▶ _WHAT THE TASK REQUIRES_: Print the range of lines that opens with the line containing "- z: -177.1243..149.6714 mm" and closes with the last line of the listing. Include both ends; print nothing more.

▶ _SOURCE MATERIAL_:
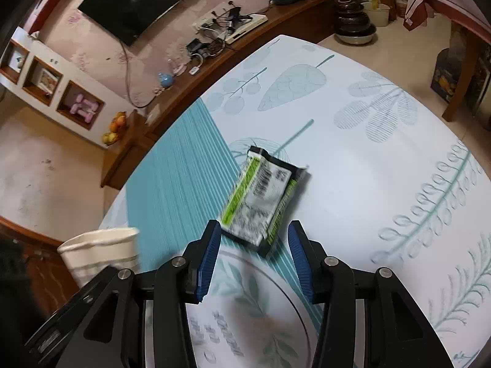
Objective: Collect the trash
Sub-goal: 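Grasp the grey-checked paper cup with the left tool while the right tool grasps the green-white wrapper, then lower both tools over the black bin and open them to drop the items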
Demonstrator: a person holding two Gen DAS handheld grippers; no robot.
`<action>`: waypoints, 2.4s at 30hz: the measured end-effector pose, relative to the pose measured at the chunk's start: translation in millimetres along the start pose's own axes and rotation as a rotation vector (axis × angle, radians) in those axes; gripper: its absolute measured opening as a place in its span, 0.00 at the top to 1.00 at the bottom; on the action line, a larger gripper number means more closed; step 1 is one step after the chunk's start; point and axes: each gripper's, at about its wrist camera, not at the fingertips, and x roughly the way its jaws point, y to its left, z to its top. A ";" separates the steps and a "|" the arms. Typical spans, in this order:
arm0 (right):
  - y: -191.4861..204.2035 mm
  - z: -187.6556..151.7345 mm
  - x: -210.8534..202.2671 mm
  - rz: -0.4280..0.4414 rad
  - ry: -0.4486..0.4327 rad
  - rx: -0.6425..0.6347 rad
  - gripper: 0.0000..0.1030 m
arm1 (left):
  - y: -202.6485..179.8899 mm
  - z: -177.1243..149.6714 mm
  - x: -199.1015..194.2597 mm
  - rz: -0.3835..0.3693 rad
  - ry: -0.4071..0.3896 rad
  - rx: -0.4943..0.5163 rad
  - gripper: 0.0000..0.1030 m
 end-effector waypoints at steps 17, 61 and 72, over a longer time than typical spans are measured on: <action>27.4 -7.0 21.9 -0.206 -0.062 -0.137 0.86 | 47.0 -3.0 -25.5 0.052 -0.105 -0.114 0.48; -270.9 -400.2 -308.7 0.200 0.185 -0.472 0.92 | -238.2 -484.2 -168.8 0.183 -0.167 -0.090 0.48; -342.5 -487.1 -201.7 0.067 0.318 -0.406 0.92 | -194.4 -569.5 -84.5 0.205 -0.051 -0.075 0.48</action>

▶ _RESULT_:
  - z: -177.1243..149.6714 mm
  - x: -199.1015..194.2597 mm
  - rz: -0.3835..0.3693 rad
  - ry: -0.4071..0.3896 rad
  - rx: -0.4943..0.5163 rad
  - gripper: 0.0000..0.1030 m
 end-effector waypoints at steps 17, 61 and 72, over a longer time than typical spans are measured on: <action>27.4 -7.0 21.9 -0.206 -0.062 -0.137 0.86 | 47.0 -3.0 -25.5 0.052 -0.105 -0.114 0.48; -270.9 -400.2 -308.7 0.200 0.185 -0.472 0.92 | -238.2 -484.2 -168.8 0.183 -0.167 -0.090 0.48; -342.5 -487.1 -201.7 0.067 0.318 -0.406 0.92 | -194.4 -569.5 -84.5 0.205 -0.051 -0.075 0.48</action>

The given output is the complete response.